Dataloaders() giving list index out of range

Ark52 · September 19, 2020, 8:34am

i am trying to do image classification with full Mnist data set.

i created a data block:
mnist = DataBlock(blocks = (ImageBlock(cls=PILImageBW), CategoryBlock),
get_items = get_image_files,
splitter = GrandparentSplitter(),
get_y = parent_label)

when i try and make a data loader:
dls = mnist.dataloaders(path)

i get a IndexError: list index out of range

then i checked mnist.summary(path) to check the what went wrong! There are 70000 items but the size of the two datasets are shown as zero

What am i doing wrong because it works for the mnist_sample only containing 3s & 7s .

this is the complete error message

vbakshi · September 19, 2020, 7:40pm

Hi @Ark52 I haven’t fully found a solution, but I was able to generate the DataLoaders object once I removed the GrandparentSplitter() so I assume another function for the splitter is needed. Here’s a colab with my code:

https://colab.research.google.com/drive/1fqMZ6xo1JZDNYCnA10pYQfv-KUULSLo8?usp=sharing

vbakshi · September 19, 2020, 7:56pm

@Ark52 the GrandparentSplitter() needs to receive the name of the folders if they are different than “train” and “valid”. For example:

mnist = DataBlock(
        blocks = (ImageBlock(cls=PILImageBW), CategoryBlock),
        get_items = get_image_files,
        splitter=GrandparentSplitter(train_name="training", valid_name="testing"),
        get_y = parent_label)

Ark52 · September 20, 2020, 4:30am

Thanks i will try that

rmkn85 · October 26, 2020, 5:30am

I had this same issue now.

Does this mean the MNIST dataset in fastai bucket is not compatible with default behavior of GrandparentSplitter and the code in train_mnist.ipynb doesn’t work as-is?
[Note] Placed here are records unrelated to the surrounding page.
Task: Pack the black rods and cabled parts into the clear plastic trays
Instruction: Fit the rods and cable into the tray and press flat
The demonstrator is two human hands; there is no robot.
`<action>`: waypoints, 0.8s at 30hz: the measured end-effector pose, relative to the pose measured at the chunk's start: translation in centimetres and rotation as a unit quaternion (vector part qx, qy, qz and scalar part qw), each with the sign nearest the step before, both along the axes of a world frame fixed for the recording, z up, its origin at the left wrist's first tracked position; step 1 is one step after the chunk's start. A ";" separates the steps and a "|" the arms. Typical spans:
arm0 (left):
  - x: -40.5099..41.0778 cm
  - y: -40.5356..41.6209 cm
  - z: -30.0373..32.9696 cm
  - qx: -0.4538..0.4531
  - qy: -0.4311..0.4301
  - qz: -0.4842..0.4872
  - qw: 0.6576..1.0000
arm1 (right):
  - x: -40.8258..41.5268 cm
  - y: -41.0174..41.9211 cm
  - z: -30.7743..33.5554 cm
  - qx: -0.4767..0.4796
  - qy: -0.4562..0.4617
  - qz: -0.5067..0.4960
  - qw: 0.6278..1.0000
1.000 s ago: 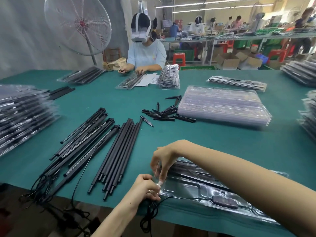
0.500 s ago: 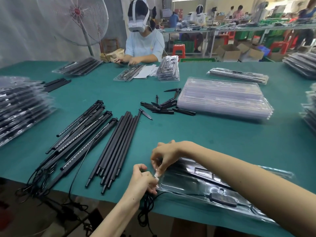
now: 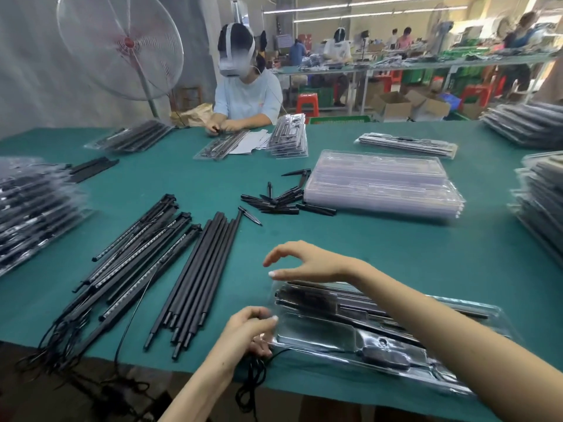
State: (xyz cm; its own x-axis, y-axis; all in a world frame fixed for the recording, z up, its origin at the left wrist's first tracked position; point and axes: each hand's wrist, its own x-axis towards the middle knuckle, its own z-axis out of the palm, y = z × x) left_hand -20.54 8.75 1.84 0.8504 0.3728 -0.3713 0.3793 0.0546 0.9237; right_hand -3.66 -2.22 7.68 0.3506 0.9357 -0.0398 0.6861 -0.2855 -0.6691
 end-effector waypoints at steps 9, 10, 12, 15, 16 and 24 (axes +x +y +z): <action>0.1 -0.3 -0.7 0.062 -0.015 0.006 0.998 | -13.0 -10.4 -0.8 0.093 0.277 -0.122 0.949; 0.1 -0.4 -0.8 0.060 -0.019 0.015 0.998 | -14.7 -11.2 -1.6 0.064 0.347 -0.133 0.926; 0.1 -0.7 -0.7 0.039 -0.018 0.031 0.999 | -16.5 -12.4 -3.0 0.068 0.472 -0.217 0.852; -0.2 -1.0 -0.4 -0.027 0.004 0.040 0.999 | -16.3 -13.3 -4.0 0.195 0.611 -0.403 0.653; -0.4 -1.0 -0.2 -0.042 0.012 0.032 0.999 | -16.0 -13.4 -4.0 0.241 0.632 -0.439 0.592; -0.8 -1.8 0.3 -0.009 0.072 -0.010 0.997 | -14.8 -14.3 -4.2 0.395 0.527 -0.576 0.485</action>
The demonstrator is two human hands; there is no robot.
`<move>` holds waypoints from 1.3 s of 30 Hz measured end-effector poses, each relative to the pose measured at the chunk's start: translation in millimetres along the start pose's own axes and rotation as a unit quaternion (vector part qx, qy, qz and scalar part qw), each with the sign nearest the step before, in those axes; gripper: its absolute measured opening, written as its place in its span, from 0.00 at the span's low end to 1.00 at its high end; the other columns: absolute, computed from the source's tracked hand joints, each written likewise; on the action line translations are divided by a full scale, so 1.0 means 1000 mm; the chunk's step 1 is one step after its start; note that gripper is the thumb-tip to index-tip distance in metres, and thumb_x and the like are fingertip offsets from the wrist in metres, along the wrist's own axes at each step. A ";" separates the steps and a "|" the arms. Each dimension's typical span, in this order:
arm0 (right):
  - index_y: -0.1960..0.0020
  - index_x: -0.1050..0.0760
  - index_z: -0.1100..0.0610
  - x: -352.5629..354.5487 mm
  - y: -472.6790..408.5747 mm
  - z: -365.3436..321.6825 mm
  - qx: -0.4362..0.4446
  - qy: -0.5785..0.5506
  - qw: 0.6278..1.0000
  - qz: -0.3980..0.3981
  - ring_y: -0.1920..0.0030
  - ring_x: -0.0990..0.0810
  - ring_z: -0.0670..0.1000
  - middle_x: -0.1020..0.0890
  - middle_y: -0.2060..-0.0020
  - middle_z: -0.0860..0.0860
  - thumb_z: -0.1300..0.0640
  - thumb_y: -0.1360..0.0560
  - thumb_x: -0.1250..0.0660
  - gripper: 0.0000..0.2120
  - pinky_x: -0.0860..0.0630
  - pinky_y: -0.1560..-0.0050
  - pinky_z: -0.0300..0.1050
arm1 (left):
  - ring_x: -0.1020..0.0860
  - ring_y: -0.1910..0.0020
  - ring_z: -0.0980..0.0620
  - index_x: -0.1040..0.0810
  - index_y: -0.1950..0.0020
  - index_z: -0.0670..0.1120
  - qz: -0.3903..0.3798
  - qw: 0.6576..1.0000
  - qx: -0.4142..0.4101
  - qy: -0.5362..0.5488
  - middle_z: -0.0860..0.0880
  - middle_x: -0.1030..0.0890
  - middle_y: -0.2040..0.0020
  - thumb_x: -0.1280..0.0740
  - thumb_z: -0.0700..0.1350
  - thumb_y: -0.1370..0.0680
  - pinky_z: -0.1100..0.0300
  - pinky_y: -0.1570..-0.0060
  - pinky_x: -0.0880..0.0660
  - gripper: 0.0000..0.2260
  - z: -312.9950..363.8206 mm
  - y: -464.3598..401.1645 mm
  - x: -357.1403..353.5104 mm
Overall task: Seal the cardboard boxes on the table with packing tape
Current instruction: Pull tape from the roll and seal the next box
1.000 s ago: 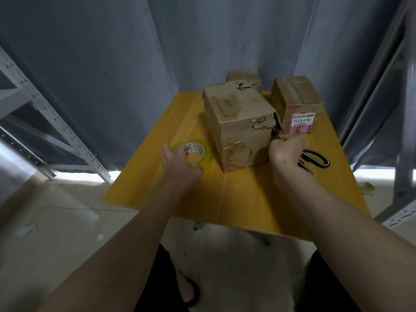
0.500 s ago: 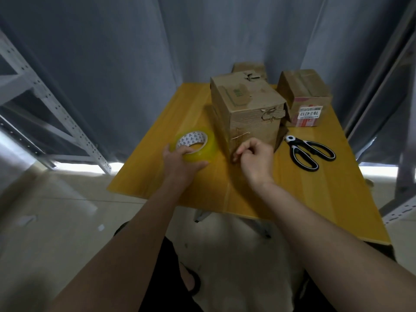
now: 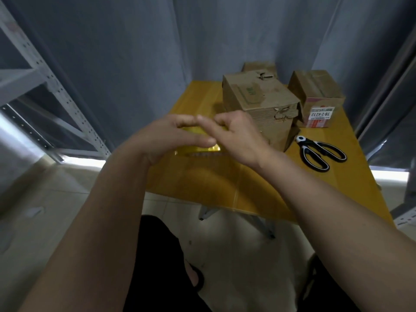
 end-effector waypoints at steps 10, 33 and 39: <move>0.75 0.29 0.56 0.009 0.037 0.065 -0.232 -0.581 0.779 0.038 0.80 0.34 0.50 0.33 0.83 0.52 0.42 0.21 0.43 0.29 0.28 0.66 0.44 | 0.18 0.55 0.50 0.14 0.52 0.46 -0.028 0.957 -0.007 0.287 0.45 0.16 0.56 0.25 0.65 0.35 0.55 0.50 0.21 0.24 -0.029 -0.022 -0.051; 0.43 0.23 0.68 0.041 0.035 0.069 -0.196 -0.273 0.933 -0.127 0.53 0.16 0.57 0.15 0.53 0.59 0.40 0.36 0.30 0.35 0.19 0.50 0.46 | 0.19 0.64 0.54 0.19 0.63 0.46 0.239 0.967 -0.051 0.067 0.47 0.17 0.65 0.49 0.54 0.16 0.63 0.62 0.23 0.25 0.008 -0.041 -0.075; 0.41 0.24 0.63 0.045 0.045 0.090 -0.202 -0.414 0.851 -0.253 0.51 0.16 0.50 0.15 0.53 0.53 0.53 0.32 0.24 0.24 0.20 0.52 0.39 | 0.24 0.68 0.46 0.22 0.72 0.52 0.206 0.960 -0.061 0.181 0.44 0.22 0.71 0.51 0.62 0.19 0.48 0.60 0.25 0.29 -0.009 -0.046 -0.078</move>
Point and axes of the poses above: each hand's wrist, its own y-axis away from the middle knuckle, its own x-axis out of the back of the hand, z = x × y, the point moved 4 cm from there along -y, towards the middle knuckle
Ark52 · October 26, 2020, 5:53am

The default name for train_name is train but tje folder name given in the data set is training same for the valid set.
Give arguments to GrandparentSplitter(train_name=“training”, valid_name= “testing”)

firas.eicon · January 22, 2021, 4:24am

Having the same problem while following this example.

At the part where I create a DataBlock and dataloaders and I get that list index out of range error.

Like @vbakshi getting rid of the splitter=GrandparentSplitter arg allows me to create the dataloaders, but not sure what I should replace that with - is it needed?

In the summary I see that it has found my 2 datasets, ‘train’ (248 items) and valid (62 items) :

Setting-up type transforms pipelines
Collecting items from /home/paperspace/deid/data
Found 310 items
2 datasets of sizes 248,62
...